The clear-box formulation makes it even clearer how Newcomb’s problem relates to ethics.

Yes, ethics. Let’s start with what Omega might put in an advertisement:

“I’m looking for someone that will likely one box when given ample opportunity to two box, and literally be willing to leave money on the table.”

Now, let’s replace some words:

“I’m looking for a <study partner> that will likely <contribute to our understanding of the class material> when given ample opportunity to <coast on our efforts>.”

“I’m looking for <a startup co-founder> that will likely <help build a great business> when given ample opportunity to <exploit the business for personal gain>.”

“I’m looking for <a romantic partner> that will likely <be supportive> when given ample opportunity to <make asymmetric relationship demands>.”

In some ways these derived problems are wildly different: these (lowercase) omegas don’t choose correctly as often as 99.99% of the time, there’s an iterated aspect, both parties are playing simultaneously, and there’s reputation involved[6]. But the important decision theory core carries over, and moreover it generalizes past “be nice” into alien domains that include boxes with $1000000 in them, and still correctly decides to get the $1000000.


[1]  I agree for most intents and purposes that the Parfit’s Hitchhiker formulation of the problem is strictly better because it lacks problems that commonly trip people up in Newcomb’s problem, like needing a weird Omega. However, then you get the clear-box problem right away, and I’m going for more incremental counter-intuitive-ness right now.
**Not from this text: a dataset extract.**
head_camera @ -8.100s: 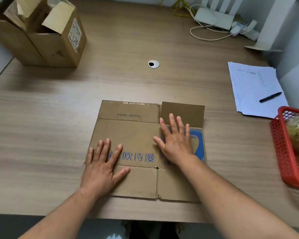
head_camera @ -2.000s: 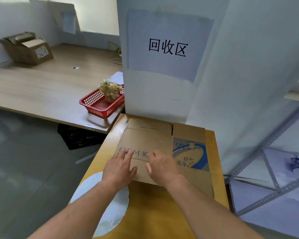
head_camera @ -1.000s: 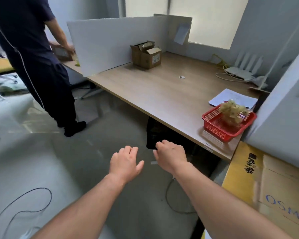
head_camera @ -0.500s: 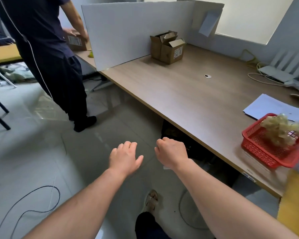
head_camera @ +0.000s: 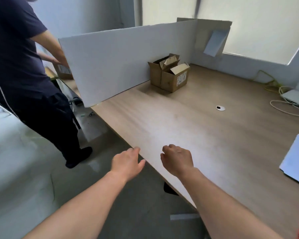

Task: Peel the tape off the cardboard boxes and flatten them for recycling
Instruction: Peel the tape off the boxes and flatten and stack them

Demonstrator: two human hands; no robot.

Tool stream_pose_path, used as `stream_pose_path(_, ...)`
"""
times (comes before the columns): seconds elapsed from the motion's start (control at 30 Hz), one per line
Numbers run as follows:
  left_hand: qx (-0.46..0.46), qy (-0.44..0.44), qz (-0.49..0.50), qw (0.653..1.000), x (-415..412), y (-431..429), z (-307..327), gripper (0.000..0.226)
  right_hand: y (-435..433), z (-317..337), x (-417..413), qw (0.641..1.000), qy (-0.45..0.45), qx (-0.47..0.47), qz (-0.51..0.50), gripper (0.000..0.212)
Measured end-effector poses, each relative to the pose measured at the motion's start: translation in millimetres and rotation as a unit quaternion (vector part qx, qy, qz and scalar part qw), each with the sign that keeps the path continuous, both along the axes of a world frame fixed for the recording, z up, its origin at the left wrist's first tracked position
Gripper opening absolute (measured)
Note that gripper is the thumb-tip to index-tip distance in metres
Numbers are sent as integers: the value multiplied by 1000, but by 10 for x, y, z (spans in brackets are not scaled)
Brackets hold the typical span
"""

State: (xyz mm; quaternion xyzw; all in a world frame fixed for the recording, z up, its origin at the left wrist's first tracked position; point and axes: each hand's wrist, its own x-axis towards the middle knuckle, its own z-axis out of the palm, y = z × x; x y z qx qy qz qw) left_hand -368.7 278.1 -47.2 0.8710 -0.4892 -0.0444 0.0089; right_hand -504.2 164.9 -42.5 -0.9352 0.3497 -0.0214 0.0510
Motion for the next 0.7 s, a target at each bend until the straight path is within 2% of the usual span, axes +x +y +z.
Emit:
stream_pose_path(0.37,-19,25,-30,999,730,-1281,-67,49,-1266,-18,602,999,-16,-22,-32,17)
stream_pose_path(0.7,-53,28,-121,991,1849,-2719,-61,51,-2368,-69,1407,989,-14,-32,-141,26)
[2]  Traditional Newcomb problem formulations started with a perfect predictor, but it becomes a major point that people get tripped up over because it’s so damn “unrealistic”. I’m sure no one would object to Omega never losing tic-tac-toe, but no one seems to want to accept a hypothetical entity that can run TEMPEST attacks on human brains and do inference really well. Whatever, it’s ultimately not important to the problem, so it’s somewhat better to place realistic bounds on Omega.

[3]  Notably, Evidential Decision Theory says you should one box, but fails on other problems, and makes it a point to avoid getting news (which isn’t the worst policy when applied to most common news sources, but this applies to all information inflow).
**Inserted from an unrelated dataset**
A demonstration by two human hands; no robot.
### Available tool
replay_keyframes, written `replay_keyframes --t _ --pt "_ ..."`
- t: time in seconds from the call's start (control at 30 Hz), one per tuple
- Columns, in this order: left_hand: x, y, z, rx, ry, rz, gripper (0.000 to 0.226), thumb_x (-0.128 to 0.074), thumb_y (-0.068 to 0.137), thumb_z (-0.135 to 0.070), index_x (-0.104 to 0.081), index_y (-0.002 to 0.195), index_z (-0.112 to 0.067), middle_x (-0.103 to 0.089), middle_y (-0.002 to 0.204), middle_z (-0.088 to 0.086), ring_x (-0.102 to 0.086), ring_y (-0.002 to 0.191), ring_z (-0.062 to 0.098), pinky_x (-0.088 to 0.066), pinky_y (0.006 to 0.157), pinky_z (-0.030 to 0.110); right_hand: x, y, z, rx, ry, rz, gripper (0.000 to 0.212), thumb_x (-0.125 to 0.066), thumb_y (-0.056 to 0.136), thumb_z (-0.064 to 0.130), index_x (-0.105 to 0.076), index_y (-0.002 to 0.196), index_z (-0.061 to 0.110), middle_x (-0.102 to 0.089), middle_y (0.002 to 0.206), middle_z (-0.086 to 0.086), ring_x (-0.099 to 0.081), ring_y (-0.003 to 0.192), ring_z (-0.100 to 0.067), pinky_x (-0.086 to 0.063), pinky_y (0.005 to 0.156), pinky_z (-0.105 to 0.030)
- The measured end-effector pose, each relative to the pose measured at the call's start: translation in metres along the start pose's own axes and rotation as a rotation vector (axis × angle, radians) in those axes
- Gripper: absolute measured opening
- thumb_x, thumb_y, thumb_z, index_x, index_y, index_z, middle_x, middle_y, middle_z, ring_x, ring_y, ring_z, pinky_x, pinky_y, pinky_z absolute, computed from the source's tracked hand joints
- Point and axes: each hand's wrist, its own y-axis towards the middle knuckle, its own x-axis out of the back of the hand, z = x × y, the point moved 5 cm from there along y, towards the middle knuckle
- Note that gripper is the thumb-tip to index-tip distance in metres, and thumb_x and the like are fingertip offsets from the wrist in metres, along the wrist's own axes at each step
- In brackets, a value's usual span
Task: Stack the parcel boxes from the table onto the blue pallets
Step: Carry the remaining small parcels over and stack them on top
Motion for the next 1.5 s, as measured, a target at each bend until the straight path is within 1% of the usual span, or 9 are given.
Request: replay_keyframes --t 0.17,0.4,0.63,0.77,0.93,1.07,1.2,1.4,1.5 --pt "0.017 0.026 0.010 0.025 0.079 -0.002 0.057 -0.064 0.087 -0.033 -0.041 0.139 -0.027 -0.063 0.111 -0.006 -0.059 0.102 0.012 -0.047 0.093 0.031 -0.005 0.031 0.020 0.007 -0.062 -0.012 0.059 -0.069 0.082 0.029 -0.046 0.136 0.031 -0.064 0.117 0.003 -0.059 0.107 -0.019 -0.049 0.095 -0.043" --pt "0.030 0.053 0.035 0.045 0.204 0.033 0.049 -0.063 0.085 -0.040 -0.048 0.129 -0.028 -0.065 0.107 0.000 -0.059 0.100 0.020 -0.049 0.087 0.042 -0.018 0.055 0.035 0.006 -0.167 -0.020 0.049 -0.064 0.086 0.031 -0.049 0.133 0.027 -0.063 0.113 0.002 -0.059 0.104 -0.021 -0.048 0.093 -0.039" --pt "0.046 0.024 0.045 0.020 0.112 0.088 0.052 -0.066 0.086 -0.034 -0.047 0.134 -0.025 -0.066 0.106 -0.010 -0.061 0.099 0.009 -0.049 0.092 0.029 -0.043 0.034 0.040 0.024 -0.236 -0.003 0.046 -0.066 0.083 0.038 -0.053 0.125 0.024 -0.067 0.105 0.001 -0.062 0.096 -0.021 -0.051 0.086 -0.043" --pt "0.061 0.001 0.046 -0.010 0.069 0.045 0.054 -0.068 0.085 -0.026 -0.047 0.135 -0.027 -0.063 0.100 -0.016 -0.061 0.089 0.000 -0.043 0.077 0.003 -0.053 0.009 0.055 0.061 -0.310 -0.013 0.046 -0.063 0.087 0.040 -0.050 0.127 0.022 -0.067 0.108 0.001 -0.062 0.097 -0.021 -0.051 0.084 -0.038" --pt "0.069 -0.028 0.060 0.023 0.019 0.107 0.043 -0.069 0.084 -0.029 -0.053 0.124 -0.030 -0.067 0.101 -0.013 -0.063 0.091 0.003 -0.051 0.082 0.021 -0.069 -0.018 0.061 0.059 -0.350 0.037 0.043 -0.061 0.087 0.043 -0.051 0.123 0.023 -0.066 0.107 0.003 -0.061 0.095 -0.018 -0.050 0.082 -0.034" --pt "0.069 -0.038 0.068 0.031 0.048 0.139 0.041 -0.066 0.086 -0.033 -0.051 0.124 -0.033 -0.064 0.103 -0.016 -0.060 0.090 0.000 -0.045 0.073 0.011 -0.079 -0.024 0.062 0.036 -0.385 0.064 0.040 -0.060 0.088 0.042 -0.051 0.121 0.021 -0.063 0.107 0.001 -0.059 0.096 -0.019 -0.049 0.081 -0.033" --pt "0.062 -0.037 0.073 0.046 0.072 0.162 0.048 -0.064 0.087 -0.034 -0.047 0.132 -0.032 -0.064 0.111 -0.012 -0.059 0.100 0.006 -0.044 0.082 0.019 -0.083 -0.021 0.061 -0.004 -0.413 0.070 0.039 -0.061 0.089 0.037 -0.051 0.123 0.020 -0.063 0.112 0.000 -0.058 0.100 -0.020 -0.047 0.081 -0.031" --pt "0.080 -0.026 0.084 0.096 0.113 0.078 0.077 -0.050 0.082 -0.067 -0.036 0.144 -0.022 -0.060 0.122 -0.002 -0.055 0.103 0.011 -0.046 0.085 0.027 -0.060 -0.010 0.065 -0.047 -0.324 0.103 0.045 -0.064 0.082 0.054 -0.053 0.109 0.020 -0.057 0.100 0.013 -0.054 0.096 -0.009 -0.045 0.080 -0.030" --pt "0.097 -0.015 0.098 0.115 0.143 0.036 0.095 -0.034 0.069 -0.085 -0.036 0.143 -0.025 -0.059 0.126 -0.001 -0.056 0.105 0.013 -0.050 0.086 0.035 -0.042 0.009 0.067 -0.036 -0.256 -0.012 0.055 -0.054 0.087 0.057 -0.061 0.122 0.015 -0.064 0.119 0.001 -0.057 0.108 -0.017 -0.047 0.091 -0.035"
[4]  I haven’t really grokked it, but friends are excited about functional decision theory, which works around some of the problems with CDT and EDT.

[5]  It’s not exactly $1000000, since Omega isn’t omniscient and only has 99.99% accuracy, so we have to take the average of the outcomes weighted by their probability to get the overall expected outcome ($1000000 * 0.9999 + $1000 * 0.0001 = $999900.10).

[6]  Notably, it starts to bear some resemblance to the iterated prisoner’s dilemma.